Speaking at a webinar on “Genome sequencing of Sars-Cov-19” on Friday, Dr Sujeet Kumar Singh, director of the National Centre for Disease Control, said a total of 15,133 samples have been sequenced by the 10 INSACOG laboratories, of which 1,196 had the UK variant, 728 had the B.1.617 or Indian mutation, and 29 had the South African variant. Of the 728 samples with the Indian variant, 427 were found in Maharashtra, 124 in West Bengal, 75 in Delhi and 53 in MP, among others. However, nearly 1,200 samples had the UK mutation, of which 543 were in Punjab, followed by 124 in Delhi. Maharashtra had the UK mutation in 29 samples.
Virologist Dr Shahid Jameel, who is the chairperson of INSACOG, said that the Centre for Cellular and Molecular Biology (CCMB), Hyderabad, has found through a study of vaccinated individuals that vaccines can protect against the Indian variant. “Sera from Covishield and Covaxin are able to protect against B.1.617. Although more tests have to be done, this is some early good news coming in,” he said.
Dr Singh said that about 11% of samples have been subjected to genome sequencing. Singh said that while the UK variant is the dominant one in Punjab, it is gathering more strength in Delhi. “The UK variant that was found in 28% samples in the second week of March has increased to 50% by the last week,” he said. In Maharashtra, samples from districts in the Vidarbha region have mainly seen the mutations.
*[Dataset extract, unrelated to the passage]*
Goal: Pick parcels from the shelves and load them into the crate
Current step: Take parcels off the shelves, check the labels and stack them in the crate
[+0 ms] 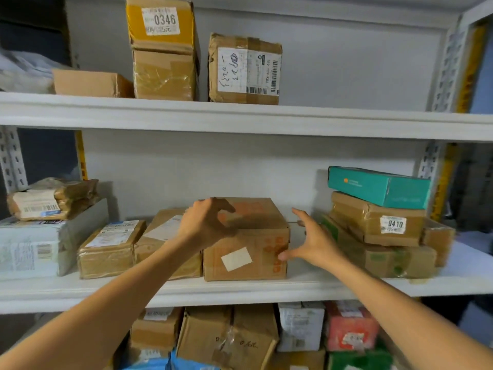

Singh, however, emphasised that the surge cannot be linked to the mutations. “Disease transmission is not only just about mutants or variants but a large number of factors such as pool of susceptible persons, immunity status of persons who are there in the community not following Covid appropriate behaviour and public health measures,” he said.
“Although some mutations are known to have immune escape properties, the preventive strategies remain the same. Appropriate masking, social distancing and sanitising remain the key measures to protect against the variants,” said Dr Jameel. Singh said that studies were also being done to understand if the mutations were impacting the clinical presentation or severity of the disease in any way. “Sentinel sites have been identified such as labs and hospitals, where we collect samples from moderate to severe patients to study if there is any correlation between the mutations and disease progression,” he said.
Dr Priya Abraham, director of the National Institute of Virology (NIV), who was also present for the webinar, addressed concerns around RT-PCR samples coming negative even though people may have clear symptoms of Covid. “Sometimes, there could be an issue of sampling, or the viral medium during transportation may lose some properties. But RT-PCR is still the most efficient in detecting Covid,” she said.